No CBN Mercado de Trabalho desta segunda-feira (12), Dia dos Namorados, a colunista Karla Clarinda não falou sobre amor, porém, a questão de relacionamentos fez parte da pauta de hoje. Não se trata de relacionamento conjugal, mas de relacionamento interpessoal com os colaboradores de uma empresa. Confira a matéria para entender proposta.
É tão bom quando trabalhamos em um ambiente saudável e convivemos com profissionais competentes que, antes de tudo, sejam pessoas bacanas. Mas, nem sempre isso acontece. Muitas vezes, um grupo de pessoas legais é contaminado por uma única pessoa com um traço arrogante. Sabe aquela que tudo sabe, que tudo já viveu e que tudo conhece? Então, é a chamada laranja podre, que contamina as demais.

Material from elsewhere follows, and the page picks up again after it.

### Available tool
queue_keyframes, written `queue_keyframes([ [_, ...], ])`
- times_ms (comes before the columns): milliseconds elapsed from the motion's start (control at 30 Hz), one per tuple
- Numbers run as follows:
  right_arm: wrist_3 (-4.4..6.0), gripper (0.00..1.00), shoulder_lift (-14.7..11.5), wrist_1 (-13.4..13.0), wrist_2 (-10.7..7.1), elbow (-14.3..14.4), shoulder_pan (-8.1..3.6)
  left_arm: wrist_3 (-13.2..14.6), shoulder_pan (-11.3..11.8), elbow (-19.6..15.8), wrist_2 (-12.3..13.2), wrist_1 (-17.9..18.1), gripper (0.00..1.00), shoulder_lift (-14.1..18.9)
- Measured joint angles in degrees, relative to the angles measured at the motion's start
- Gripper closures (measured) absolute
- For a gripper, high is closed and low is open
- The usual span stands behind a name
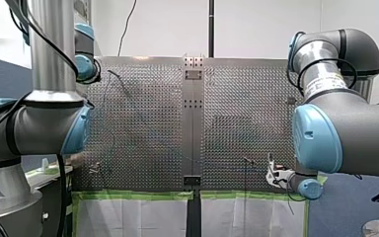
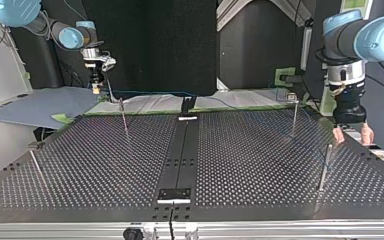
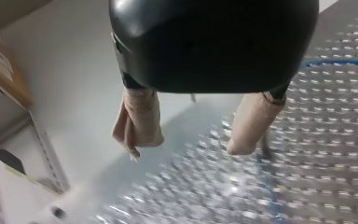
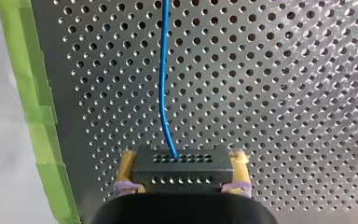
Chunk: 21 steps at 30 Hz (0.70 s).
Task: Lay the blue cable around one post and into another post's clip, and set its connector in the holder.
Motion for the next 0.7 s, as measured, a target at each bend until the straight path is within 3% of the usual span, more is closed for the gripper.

E, não importa o quão competente seja o profissional em questão, a atitude arrogante deste colaborador azeda todo um grupo, um setor e uma empresa. Afinal, não é agradável conviver e ter que tratar de assuntos com alguém que se acha “a última bolacha do pacote” e acredita que sempre está certo.
Acredito não ser difícil identificar o arrogante no trabalho. É aquele que faz as conversas girarem ao redor delas; se vangloria das suas vitórias e habilidades; é vaidoso e orgulhoso. Ou seja, um sem noção, né?
Além de ser alguém que não consegue contribuir com o grupo, o arrogante mina toda a equipe, gerando um clima de desmotivação e uma falta de engajamento que não deixa nada de bom prosperar.
Portanto, mesmo sendo contra qualquer cancelamento, o arrogante pode levar um “gelo” da equipe para se dar conta de seu comportamento inadequado. Melhor ainda é alguém da equipe chamar a pessoa em questão para uma conversa franca. O bom é que sempre há tempo de mudar, e mudar para melhor. Então, por que não?